__Exercise brief__. Match the string "things" against each line below, and copy every line that matches.

__Records for the task__.
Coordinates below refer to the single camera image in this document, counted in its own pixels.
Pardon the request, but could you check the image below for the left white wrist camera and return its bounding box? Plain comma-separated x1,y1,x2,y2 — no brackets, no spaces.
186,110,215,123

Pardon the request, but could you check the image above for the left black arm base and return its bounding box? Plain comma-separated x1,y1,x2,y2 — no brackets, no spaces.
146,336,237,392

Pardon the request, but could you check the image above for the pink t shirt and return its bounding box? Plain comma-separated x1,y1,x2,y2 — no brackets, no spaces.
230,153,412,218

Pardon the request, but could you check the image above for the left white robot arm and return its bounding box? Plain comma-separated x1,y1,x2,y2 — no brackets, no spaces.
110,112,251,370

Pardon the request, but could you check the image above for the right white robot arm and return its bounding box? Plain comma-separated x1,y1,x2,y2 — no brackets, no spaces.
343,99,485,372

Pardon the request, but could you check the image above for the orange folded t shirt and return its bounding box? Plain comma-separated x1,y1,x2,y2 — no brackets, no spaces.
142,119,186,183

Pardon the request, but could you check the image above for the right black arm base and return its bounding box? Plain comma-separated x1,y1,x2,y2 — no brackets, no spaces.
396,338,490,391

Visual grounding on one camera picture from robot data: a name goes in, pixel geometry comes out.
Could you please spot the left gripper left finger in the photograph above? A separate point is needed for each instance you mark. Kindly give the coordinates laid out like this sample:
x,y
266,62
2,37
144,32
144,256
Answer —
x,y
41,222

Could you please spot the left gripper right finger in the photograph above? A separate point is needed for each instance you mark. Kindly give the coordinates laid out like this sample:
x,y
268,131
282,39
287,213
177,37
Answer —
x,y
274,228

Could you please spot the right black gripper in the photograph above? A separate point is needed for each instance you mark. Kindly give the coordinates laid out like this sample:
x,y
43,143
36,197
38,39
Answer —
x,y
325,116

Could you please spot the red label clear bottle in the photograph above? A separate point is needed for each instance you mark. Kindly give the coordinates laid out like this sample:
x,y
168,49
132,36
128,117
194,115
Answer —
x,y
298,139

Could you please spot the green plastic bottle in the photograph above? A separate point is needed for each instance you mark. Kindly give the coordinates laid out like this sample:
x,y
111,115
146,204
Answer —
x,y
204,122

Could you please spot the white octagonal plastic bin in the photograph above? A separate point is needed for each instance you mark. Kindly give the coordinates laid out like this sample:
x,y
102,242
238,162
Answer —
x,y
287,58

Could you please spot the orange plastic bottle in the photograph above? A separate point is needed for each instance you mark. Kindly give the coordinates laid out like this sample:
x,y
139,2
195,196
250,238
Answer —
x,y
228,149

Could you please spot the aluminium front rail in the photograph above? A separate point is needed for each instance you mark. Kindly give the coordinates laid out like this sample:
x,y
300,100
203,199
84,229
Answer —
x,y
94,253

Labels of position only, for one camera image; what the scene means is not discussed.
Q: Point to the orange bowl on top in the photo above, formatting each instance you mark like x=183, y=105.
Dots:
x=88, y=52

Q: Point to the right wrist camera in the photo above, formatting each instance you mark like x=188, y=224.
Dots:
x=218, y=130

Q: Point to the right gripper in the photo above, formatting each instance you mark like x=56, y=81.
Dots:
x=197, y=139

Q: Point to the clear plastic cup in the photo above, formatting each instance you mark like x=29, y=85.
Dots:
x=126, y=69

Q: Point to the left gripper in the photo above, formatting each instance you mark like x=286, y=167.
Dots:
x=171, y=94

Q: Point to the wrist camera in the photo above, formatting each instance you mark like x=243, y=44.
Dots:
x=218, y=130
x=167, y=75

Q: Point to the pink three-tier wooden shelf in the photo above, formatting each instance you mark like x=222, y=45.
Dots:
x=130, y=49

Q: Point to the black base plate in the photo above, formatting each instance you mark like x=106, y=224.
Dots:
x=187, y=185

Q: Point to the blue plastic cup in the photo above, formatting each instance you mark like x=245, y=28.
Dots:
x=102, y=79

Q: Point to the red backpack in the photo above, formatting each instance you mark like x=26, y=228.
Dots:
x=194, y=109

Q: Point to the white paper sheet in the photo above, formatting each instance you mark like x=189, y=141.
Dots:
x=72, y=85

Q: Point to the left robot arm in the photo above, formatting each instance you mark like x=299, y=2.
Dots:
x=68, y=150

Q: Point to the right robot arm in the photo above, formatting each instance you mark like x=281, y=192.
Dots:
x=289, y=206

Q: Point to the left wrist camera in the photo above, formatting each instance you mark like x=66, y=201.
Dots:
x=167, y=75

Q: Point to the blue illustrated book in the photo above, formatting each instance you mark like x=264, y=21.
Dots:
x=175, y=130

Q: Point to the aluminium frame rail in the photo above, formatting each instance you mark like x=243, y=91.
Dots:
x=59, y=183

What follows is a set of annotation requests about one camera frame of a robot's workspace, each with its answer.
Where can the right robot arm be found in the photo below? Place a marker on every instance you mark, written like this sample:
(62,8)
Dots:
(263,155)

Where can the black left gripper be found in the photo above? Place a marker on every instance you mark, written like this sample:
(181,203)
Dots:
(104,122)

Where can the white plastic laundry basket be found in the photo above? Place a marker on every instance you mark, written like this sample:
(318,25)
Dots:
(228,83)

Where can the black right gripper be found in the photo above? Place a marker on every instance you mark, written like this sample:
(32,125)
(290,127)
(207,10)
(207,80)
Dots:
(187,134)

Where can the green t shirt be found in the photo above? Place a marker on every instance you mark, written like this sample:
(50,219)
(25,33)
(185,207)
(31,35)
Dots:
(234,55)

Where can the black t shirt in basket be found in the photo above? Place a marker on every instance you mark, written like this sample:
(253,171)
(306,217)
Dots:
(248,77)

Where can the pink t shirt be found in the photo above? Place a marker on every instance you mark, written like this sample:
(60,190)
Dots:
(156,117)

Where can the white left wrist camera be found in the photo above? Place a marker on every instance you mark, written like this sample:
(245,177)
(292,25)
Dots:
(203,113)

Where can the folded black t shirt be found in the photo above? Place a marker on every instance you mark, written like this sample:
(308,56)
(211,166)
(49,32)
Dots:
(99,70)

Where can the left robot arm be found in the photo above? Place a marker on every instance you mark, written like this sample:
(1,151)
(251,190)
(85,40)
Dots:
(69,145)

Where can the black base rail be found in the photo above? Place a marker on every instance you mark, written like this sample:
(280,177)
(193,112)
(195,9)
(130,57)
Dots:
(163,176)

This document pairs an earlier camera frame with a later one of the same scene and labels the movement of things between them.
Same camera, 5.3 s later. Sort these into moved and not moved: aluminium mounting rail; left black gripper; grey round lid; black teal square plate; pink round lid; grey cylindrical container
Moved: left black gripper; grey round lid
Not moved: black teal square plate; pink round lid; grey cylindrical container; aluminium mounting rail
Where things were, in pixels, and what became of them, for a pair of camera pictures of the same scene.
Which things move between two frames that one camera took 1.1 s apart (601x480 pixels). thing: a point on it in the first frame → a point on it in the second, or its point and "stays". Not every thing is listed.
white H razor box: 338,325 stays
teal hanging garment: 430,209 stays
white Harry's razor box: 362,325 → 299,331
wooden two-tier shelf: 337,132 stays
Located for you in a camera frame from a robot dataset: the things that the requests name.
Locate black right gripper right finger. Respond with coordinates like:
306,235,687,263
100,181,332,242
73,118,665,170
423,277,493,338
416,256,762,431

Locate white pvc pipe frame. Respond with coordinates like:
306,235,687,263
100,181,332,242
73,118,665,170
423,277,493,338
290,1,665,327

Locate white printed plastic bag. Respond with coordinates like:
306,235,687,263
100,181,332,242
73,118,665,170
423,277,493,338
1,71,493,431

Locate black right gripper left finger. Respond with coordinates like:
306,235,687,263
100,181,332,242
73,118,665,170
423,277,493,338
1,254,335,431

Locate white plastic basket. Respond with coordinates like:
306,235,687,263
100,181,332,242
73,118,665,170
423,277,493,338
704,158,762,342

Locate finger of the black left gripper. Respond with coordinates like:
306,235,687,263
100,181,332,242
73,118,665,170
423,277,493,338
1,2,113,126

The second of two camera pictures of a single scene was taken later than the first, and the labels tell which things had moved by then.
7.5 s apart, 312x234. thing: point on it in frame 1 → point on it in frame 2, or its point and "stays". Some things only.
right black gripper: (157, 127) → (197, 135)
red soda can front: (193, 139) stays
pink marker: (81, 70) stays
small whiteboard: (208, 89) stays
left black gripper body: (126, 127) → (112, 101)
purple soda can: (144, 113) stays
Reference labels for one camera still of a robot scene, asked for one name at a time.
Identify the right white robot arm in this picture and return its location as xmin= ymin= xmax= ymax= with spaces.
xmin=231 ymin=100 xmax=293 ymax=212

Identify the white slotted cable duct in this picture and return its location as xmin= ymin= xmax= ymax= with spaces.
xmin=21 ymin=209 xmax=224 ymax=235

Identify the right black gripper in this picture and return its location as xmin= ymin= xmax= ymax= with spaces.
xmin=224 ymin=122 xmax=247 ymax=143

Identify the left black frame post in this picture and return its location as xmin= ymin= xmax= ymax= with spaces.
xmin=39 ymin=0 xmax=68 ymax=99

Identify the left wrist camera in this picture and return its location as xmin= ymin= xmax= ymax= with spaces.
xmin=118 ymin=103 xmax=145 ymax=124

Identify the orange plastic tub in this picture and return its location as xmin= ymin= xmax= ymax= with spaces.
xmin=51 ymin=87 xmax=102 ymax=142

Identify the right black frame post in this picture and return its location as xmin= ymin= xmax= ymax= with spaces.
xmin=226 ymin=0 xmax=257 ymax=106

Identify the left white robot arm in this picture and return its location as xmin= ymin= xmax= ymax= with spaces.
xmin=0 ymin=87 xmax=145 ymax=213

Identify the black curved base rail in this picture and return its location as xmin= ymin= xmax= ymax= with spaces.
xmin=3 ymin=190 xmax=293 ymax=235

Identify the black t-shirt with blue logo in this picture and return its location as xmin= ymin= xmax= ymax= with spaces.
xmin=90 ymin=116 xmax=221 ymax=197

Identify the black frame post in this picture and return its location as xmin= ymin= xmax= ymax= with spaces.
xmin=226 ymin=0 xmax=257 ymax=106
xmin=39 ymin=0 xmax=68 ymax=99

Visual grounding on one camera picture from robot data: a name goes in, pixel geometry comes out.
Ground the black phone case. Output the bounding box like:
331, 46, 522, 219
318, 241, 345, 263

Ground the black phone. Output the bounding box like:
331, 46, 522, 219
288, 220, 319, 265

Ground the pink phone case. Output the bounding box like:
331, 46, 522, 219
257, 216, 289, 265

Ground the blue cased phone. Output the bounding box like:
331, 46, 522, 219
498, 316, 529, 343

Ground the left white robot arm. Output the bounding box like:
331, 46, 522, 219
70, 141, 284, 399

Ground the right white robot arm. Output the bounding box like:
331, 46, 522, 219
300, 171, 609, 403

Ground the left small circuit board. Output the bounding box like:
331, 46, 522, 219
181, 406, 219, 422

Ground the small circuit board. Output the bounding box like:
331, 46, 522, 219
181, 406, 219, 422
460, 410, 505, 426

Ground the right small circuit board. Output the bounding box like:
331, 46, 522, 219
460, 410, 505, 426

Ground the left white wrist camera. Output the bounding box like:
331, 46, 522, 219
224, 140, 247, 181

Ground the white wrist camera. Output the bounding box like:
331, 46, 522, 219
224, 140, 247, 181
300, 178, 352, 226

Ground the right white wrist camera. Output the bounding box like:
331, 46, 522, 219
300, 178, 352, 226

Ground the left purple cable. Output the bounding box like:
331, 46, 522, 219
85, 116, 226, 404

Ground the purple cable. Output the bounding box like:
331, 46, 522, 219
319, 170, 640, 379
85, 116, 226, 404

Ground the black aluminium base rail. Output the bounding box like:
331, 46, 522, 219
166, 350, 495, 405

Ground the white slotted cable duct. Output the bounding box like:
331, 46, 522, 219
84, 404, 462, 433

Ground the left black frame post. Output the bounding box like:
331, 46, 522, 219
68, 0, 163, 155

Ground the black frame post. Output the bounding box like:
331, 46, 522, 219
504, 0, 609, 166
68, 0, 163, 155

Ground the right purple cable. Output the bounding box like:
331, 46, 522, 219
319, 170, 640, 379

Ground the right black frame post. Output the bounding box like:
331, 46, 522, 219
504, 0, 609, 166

__Written solution__.
This document pairs an earlier camera frame with a later one of the same scene and labels the movement of things between them.
Where things were, in pixels, and what became of them, for a pair of camera pictures of the same scene.
Which things move between two frames that one camera took 1.1 s apart (601x480 pixels). thing: a point on it in the first frame → a point on it in the second, or its point and "stays". Not every thing is listed.
Located for you in a camera frame from a robot dataset: the things that the requests name.
The second of two camera pictures of a single scene was taken later than the first, and the labels tell which things had moved by then.
7.5 s apart, 312x234. thing: point on it in frame 1 → point on it in frame 2, or its point and "stays". Some things only.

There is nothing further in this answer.